在医院想起这些,在医院里工作,有一个同事闲来无事见我故事,我说故事嘛,好吧,那就说一个这样的一“故事“”吧。
小学三年级我是班长,成绩也靠前,从来不缺老师的关爱和小伙伴羡慕的眼神。
当时班里有个傻大个,深秋了上面还是只有一件短袖,下面裤子经常沾着灰,有时是穿的太久了,有时是其他同学踢打留下的。。。
有次中午傻大个在教室追着几个同学跑,我刚好到教室,正好展示班长的作用。我叫住了傻大个,他紧紧咬着牙一脸倔强,瞪着那几个人。旁边一个女同学告诉我,傻大个的“午饭”被那几个人抢走了。我走到那几个人那里让他们把午饭还给傻大个,中间有个人指了指地上,课桌间隙中躺着一只很大的胡萝卜,已经沾满了灰尘,显然吃不了了。这时候傻大个也走了过来,弯腰捡起他的“午饭”,抬头对我说,他们踢我的午饭,还打我,我没还手,真的。

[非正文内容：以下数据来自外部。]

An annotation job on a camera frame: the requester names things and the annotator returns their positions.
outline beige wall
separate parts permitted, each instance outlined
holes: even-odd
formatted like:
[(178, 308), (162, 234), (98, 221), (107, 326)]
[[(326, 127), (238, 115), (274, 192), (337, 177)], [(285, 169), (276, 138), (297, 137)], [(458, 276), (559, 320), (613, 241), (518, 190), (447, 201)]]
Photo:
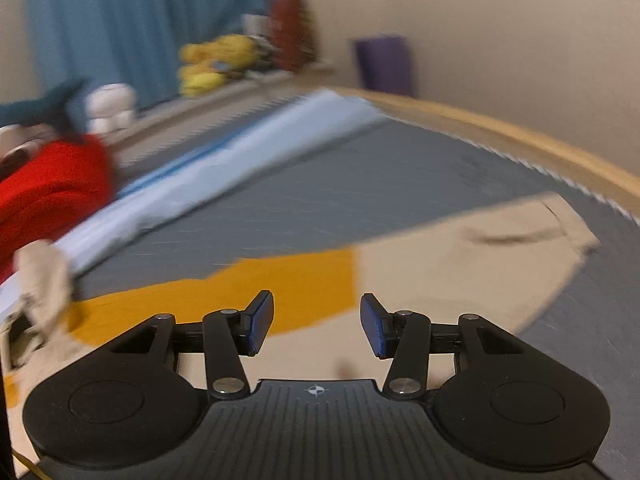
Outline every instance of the beige wall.
[(309, 0), (336, 82), (349, 38), (406, 35), (421, 98), (551, 134), (640, 174), (640, 0)]
[(0, 0), (0, 103), (39, 94), (24, 0)]

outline crosshair logo
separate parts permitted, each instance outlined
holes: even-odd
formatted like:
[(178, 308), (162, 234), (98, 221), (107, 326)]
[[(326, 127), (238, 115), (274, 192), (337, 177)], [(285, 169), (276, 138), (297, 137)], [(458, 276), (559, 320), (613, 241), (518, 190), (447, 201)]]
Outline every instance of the crosshair logo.
[(317, 397), (318, 395), (322, 395), (325, 392), (328, 392), (329, 390), (327, 390), (326, 388), (323, 388), (322, 386), (320, 386), (320, 384), (314, 384), (311, 388), (308, 388), (305, 391), (309, 392), (314, 397)]

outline yellow cable
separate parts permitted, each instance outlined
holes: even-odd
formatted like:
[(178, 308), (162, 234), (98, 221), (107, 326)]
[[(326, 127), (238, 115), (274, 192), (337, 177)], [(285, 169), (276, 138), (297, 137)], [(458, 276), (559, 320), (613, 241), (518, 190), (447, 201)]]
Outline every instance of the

我分明看到他眼里有亮光在闪,傻大个说完走出教室,用自来水清洗了下胡萝卜,吃掉了。
旁边那几个人并没有意识到自己做了什么,我有点生气,让他们每人“赔偿”了五毛钱(滥用了权利),凑了几块钱到小卖部买了个面包给傻大个,他看了看,收下了,但是没有立刻吃。

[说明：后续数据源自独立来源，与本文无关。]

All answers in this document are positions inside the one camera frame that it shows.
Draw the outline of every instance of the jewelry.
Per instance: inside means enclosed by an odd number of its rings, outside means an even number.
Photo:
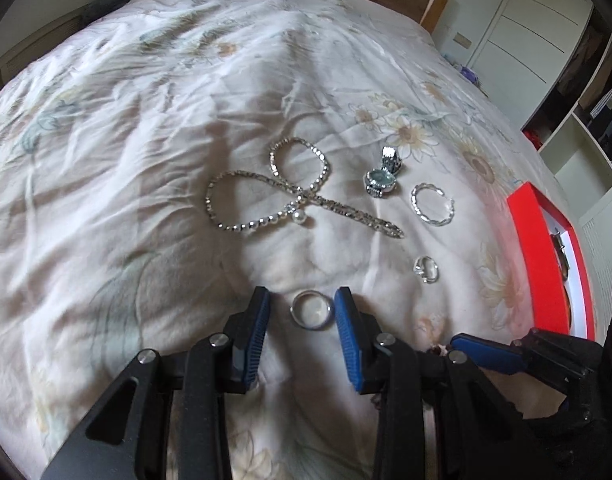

课间到办公室交作业,我和班主任说了这件事(打小报告的心理,我想让那几个人知道欺负人的后果),结果班主任说她这几天忙,让我代替她去傻大个家里做个“家访”。
于是放学后我就和傻大个一起到了他家,其实离我家也不远。只不过他的家太小了,两间我们当地人用来放煤球和自行车的小房子。一间作简易厨房,一间作卧室,我走进卧室眼睛适应了好几秒才能看清屋内。两张破烂不堪的木板床,稍大的上面躺着傻大个的母亲,偏小的那张应该就是傻大个的床,床下还塞了一个同样破烂的小木凳。
傻大个的母亲得知我是班长后赶紧让傻大个去厨房给我拿东西吃,傻大个跑到另一间屋子去了,回来时手里拿着一根煮胡萝卜。傻大个不好意思地笑着把胡萝卜递给我,我原本就不饿而且我也不喜欢吃胡萝卜,但是不吃的话可能要让他母亲伤心。我接过来用厨房锈迹斑斑的菜刀把萝卜切断,自己吃了一段,给了傻大个一段。
我和傻大个边吃边说,告诉了他母亲傻大个的学习成绩和在学校表现(没有说他在学校被欺负),他母亲很高兴,一直笑。正在这时傻大个父亲回来了,顿时小小的屋子开始显得拥挤。
他父亲一只手打着石膏,瘦高的身体像是从土里爬出来一样脏,男人很拘谨,操着一口我听不太懂的方言和傻大个母亲一直说着什么,大概语气是儿子同学来了,家里实在没啥招待的。说完还不停叹气。
我赶紧准备撤离,嘴上说着作业还没做要早些回家了,转身就要走出房间。
傻大个这时候拿出了中午我给他买的那个面包递给母亲,有点紧张的说这是老师奖励他的,因为他今天和小伙伴做游戏时表现很好。我不知道两个大人有没有识破这个蹩脚的谎言,只看到傻大个急切看着我,我赶紧点了点头附和。傻大个母亲这才接过了面包,拆开包装把面包分成两份,就要递给我一份。我这时再也坚持不住,说了声叔叔阿姨再见就跑出了小屋子。从那以后在学校里我只要见到傻大个被欺负总是上前数落其他同学一番,觉得傻大个身上灰尘少一些,他母亲带病的身体可以少劳累一些,也可以少担心一些吧。
最后傻大个在初一的时候还是退学了,他父亲在煤矿上出事了,家里没了经济来源。
很久以后,我已经读到高二,和傻大个有五六年没见。我在网吧上完网出来,遇到一个骑着摩托车的汉子,只觉得眼熟但是叫不出来名字。
傻大个直直盯着我,喊了声,班长!
我才想起眼前的汉子是谁,傻大个魁梧了很多,又高又黑又壮实,跨在摩托上威风极了,一般人是欺负不到他了,想到这里我就笑的停不下来。
傻大个说他现在跟着别人跑运输,自己能养活一家子了,他妈妈总还跟他说他小学班长怎么不去他家里玩了,这回可有好吃的等着。我想起了那位热情慈蔼的母亲,虽然那时她躺在床上起不来,但是记忆中的色彩一下又明亮起来。我跨上了傻大个威风凛凛的摩托,这顿饭,怕是不蹭也不行了!